Russian knapweed – Acroptilon repens
Houndstounge – Cynoglossum officianale
Perennial pepperweed (Tall whitetop) – Lepidium latifolium
Phragmites (Common reed) – Phragmites australis ssp.
Tamarisk (Saltcedar) – Tamarix ramosissima
Hoary cress – Cardaria spp.
Canada thistle – Cirsium arvense
Poison hemlock – Conium maculatum
Musk thistle – Carduus nutans
Quackgrass – Elymus repens
Jointed goatgrass – Aegilops cylindrica
Bermudagrass* – Cynodon dactylon
Perennial Sorghum spp.: Johnson Grass (Sorghum halepense) and Sorghum almum (Sorghum almum).
Scotch thistle (Cotton thistle) – Onopordum acanthium
Field bindweed (Wild Morning-glory) – Convolvulus spp.
Puncturevine (Goathead) – Tribulus terrestris
*Bermudagrass (Cynodon dactylon) shall not be a noxious weed in Washington County and shall not be subject to provisions of the Utah Noxious Weed Law within the boundaries of that county. It shall be a noxious weed throughout all other areas of the State of Utah and shall be subject to the laws therein.
Class 4: Prohibited Declared noxious and invasive weeds, not native to the state of Utah, that pose a threat to the state through the retail sale or propagation in the nursery and greenhouse industry. Prohibited noxious weeds are annual, biennial, or perennial plants that the commissioner designates as having the potential or are known to be detrimental to human or animal health, the environment, public roads, crops, or other property.
Cogongrass (Japanese blood grass) – Imperata cylindrica
Myrtle spurge – Euphorbia myrsinites
Dames Rocket – Hesperis matronalis
Scotch broom – Cytisus scoparius
Russian olive – Elaeagnus angustifolia
Each county in Utah may have different priorities regarding specific State designated Noxious Weeds and is therefore able to reprioritize these weeds for their own needs.

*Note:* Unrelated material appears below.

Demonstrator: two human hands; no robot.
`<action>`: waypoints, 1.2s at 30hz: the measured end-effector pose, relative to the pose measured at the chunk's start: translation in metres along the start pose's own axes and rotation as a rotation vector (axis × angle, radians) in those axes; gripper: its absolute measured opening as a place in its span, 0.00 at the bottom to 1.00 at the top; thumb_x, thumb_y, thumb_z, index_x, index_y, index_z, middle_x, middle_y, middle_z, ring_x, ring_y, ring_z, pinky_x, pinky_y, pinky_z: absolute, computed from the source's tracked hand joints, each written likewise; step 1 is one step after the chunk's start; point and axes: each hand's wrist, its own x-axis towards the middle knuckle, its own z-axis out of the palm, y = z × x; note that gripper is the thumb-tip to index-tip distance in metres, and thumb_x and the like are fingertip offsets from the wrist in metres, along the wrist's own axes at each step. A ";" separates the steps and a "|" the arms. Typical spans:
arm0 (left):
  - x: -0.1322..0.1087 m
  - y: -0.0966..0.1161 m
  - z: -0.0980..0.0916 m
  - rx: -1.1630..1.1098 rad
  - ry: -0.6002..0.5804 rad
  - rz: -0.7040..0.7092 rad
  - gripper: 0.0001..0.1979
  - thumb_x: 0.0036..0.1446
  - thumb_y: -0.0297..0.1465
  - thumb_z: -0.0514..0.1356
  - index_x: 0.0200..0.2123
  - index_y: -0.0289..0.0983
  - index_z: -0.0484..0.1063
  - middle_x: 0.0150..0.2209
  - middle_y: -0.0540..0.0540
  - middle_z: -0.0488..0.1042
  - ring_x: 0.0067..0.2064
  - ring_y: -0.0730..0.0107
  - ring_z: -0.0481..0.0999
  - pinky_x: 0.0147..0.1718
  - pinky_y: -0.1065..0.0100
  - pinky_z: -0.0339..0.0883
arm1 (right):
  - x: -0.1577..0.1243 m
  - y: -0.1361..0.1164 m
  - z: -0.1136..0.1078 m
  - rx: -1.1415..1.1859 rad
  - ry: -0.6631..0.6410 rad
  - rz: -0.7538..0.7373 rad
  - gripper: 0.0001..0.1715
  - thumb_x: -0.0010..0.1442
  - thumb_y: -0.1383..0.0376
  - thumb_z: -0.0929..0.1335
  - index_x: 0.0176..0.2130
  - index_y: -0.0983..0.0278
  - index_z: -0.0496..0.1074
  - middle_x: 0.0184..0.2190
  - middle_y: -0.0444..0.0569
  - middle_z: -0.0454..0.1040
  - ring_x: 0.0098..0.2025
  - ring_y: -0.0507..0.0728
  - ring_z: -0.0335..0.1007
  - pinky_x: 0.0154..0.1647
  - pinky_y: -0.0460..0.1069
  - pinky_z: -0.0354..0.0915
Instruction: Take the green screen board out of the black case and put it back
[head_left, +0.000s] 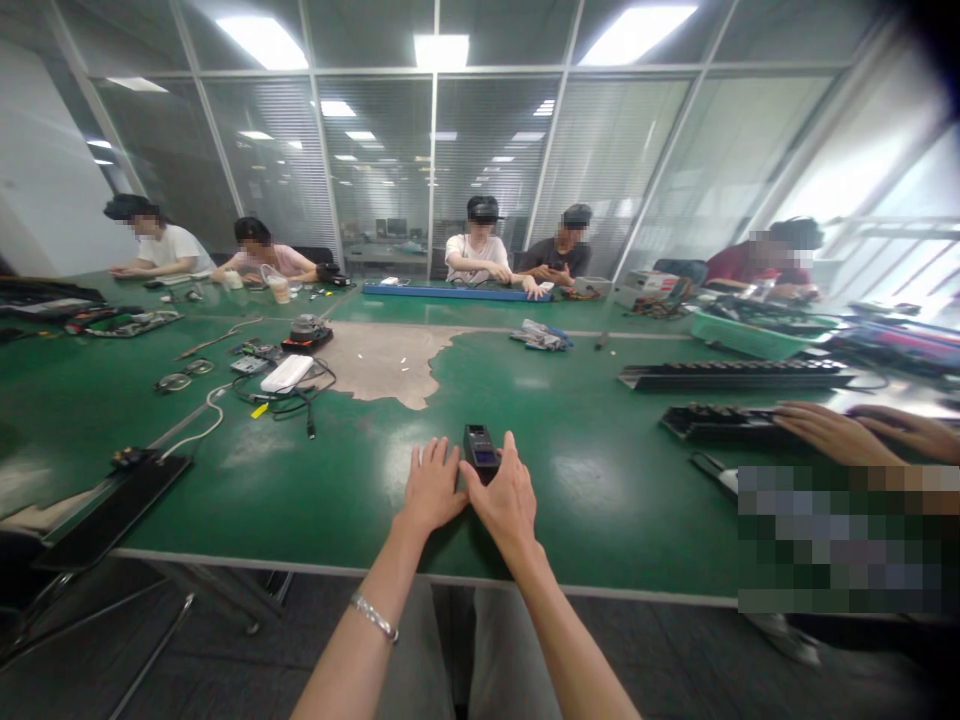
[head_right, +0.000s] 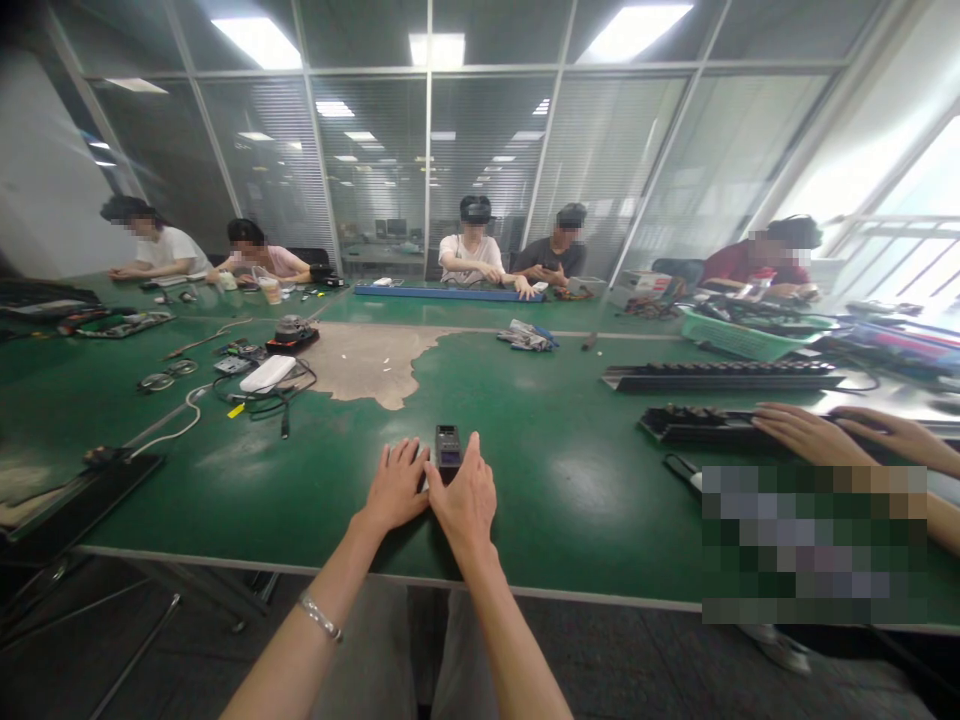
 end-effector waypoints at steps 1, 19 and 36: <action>0.000 0.000 0.000 0.003 -0.003 -0.002 0.34 0.60 0.46 0.52 0.65 0.36 0.56 0.68 0.38 0.53 0.69 0.48 0.48 0.65 0.45 0.39 | 0.000 -0.001 0.000 -0.007 -0.003 0.004 0.53 0.58 0.47 0.66 0.68 0.74 0.45 0.57 0.66 0.68 0.53 0.67 0.67 0.51 0.58 0.63; 0.002 0.000 0.002 -0.018 0.002 -0.009 0.44 0.59 0.60 0.46 0.66 0.34 0.54 0.68 0.35 0.53 0.69 0.47 0.48 0.65 0.44 0.39 | 0.024 -0.008 -0.030 0.140 0.134 0.040 0.48 0.61 0.49 0.63 0.69 0.69 0.44 0.56 0.64 0.68 0.53 0.66 0.68 0.51 0.59 0.65; 0.003 0.003 0.001 -0.007 -0.005 -0.030 0.40 0.60 0.62 0.41 0.66 0.44 0.56 0.69 0.40 0.53 0.69 0.47 0.48 0.65 0.42 0.38 | 0.016 0.064 -0.025 0.087 0.036 0.109 0.51 0.59 0.50 0.65 0.68 0.74 0.44 0.52 0.65 0.72 0.51 0.69 0.69 0.49 0.59 0.64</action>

The Weed Specialist coordinates weed control activities among the county weed organizations and the agricultural field representatives. Surveys of serious weed infestations are conducted and control programs are developed through the county supervisors, county weed boards, and various landowning agencies. The weed specialist and the inspectors work continually with extension and research personnel in encouraging the use of the most effective methods to control the more serious weeds.